_EXERCISE BRIEF_
Below is a block of records. Copy every line in it that contains the word "camera".

↓

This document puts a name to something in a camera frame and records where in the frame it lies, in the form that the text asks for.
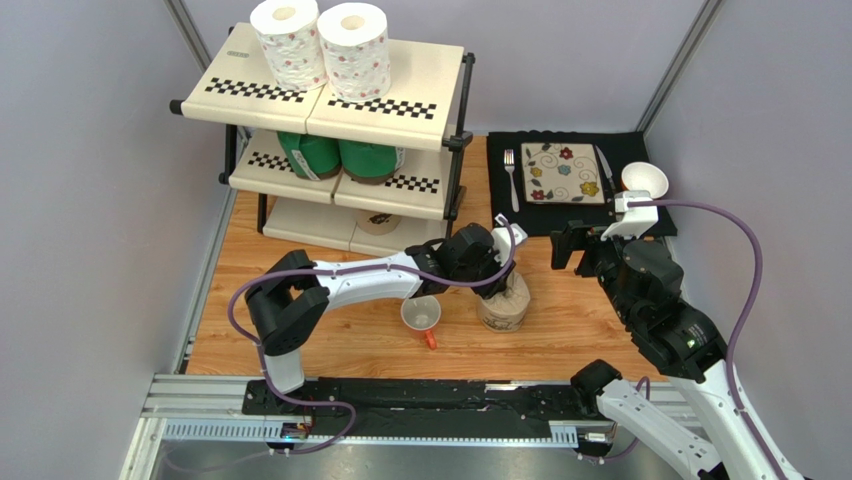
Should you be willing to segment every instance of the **fork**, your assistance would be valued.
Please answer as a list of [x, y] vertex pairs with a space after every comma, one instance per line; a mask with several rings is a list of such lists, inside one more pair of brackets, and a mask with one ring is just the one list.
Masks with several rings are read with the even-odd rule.
[[509, 174], [509, 185], [512, 186], [512, 211], [518, 213], [518, 192], [515, 191], [515, 151], [511, 148], [503, 151], [503, 165]]

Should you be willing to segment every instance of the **green bag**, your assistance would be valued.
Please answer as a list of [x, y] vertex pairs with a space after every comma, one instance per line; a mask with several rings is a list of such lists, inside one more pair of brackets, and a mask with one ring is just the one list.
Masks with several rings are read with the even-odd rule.
[[299, 178], [323, 180], [340, 171], [340, 151], [333, 138], [278, 132], [278, 143]]
[[338, 143], [343, 171], [359, 183], [383, 183], [405, 162], [404, 148], [350, 140]]

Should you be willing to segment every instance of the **shelf board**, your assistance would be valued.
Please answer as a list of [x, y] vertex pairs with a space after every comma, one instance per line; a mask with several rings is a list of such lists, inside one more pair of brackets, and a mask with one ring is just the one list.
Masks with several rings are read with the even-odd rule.
[[340, 177], [317, 182], [297, 177], [275, 132], [257, 130], [228, 183], [237, 190], [331, 204]]
[[279, 198], [263, 227], [267, 237], [349, 250], [355, 215], [348, 208]]
[[337, 100], [326, 85], [307, 121], [308, 133], [439, 151], [464, 48], [390, 40], [391, 88], [363, 104]]
[[181, 104], [181, 111], [185, 117], [198, 120], [307, 133], [305, 121], [321, 90], [281, 90], [254, 28], [238, 23]]
[[405, 164], [384, 184], [364, 185], [343, 175], [334, 203], [343, 207], [442, 220], [452, 154], [406, 150]]
[[419, 218], [403, 218], [396, 229], [387, 235], [370, 235], [356, 226], [349, 249], [356, 253], [385, 257], [412, 245], [442, 238], [446, 230], [447, 222]]

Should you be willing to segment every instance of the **wooden table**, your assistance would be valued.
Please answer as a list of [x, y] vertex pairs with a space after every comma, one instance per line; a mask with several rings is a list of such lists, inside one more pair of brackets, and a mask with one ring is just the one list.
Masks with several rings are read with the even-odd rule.
[[[485, 138], [467, 149], [462, 185], [468, 188], [457, 226], [491, 225]], [[266, 238], [255, 231], [257, 196], [240, 192], [231, 216], [187, 373], [257, 375], [255, 349], [228, 324], [225, 306], [244, 282], [263, 274], [285, 253], [305, 249], [312, 259], [350, 261], [363, 255]], [[323, 316], [302, 347], [307, 376], [566, 380], [603, 358], [625, 378], [663, 379], [630, 342], [594, 279], [550, 270], [550, 241], [531, 238], [518, 252], [517, 271], [533, 294], [523, 327], [493, 333], [476, 317], [477, 297], [451, 288], [435, 331], [438, 349], [414, 339], [399, 317], [401, 300], [353, 305]], [[236, 315], [253, 331], [243, 302]]]

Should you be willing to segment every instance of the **black and white checkered strip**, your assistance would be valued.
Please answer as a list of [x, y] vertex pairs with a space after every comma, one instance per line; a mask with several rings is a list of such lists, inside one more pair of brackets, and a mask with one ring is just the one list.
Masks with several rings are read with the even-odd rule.
[[433, 118], [435, 118], [435, 109], [438, 108], [438, 106], [434, 103], [425, 105], [422, 102], [412, 103], [408, 100], [397, 102], [396, 100], [391, 99], [376, 99], [364, 103], [350, 103], [344, 102], [343, 100], [339, 100], [337, 98], [333, 98], [328, 101], [328, 105], [331, 107], [340, 106], [342, 108], [354, 108], [355, 110], [379, 112], [384, 113], [385, 115], [397, 115], [399, 117], [423, 117], [426, 120], [432, 120]]
[[440, 183], [441, 179], [439, 178], [418, 178], [409, 175], [397, 175], [389, 178], [385, 182], [385, 186], [399, 189], [405, 188], [423, 193], [438, 193], [438, 184]]
[[290, 161], [287, 160], [287, 157], [270, 155], [268, 153], [252, 152], [249, 165], [261, 168], [266, 167], [270, 170], [280, 170], [282, 172], [293, 171], [293, 167], [290, 166]]
[[305, 92], [295, 92], [292, 90], [281, 90], [277, 85], [269, 85], [264, 83], [246, 83], [243, 81], [234, 81], [213, 77], [210, 79], [209, 87], [205, 88], [205, 92], [221, 93], [225, 95], [242, 95], [243, 97], [266, 98], [269, 100], [281, 100], [282, 102], [294, 101], [302, 103], [305, 100]]

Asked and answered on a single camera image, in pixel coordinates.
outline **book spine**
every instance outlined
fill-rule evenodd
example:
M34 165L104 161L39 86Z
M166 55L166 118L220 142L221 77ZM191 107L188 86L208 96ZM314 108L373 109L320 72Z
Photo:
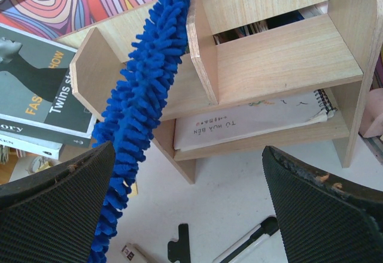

↑

_PROBLEM SOLUTION_
This document puts a name to something in a camera frame and records where in the frame it lies, in the form that the text asks for.
Asked and answered on a single camera image, in pixel coordinates.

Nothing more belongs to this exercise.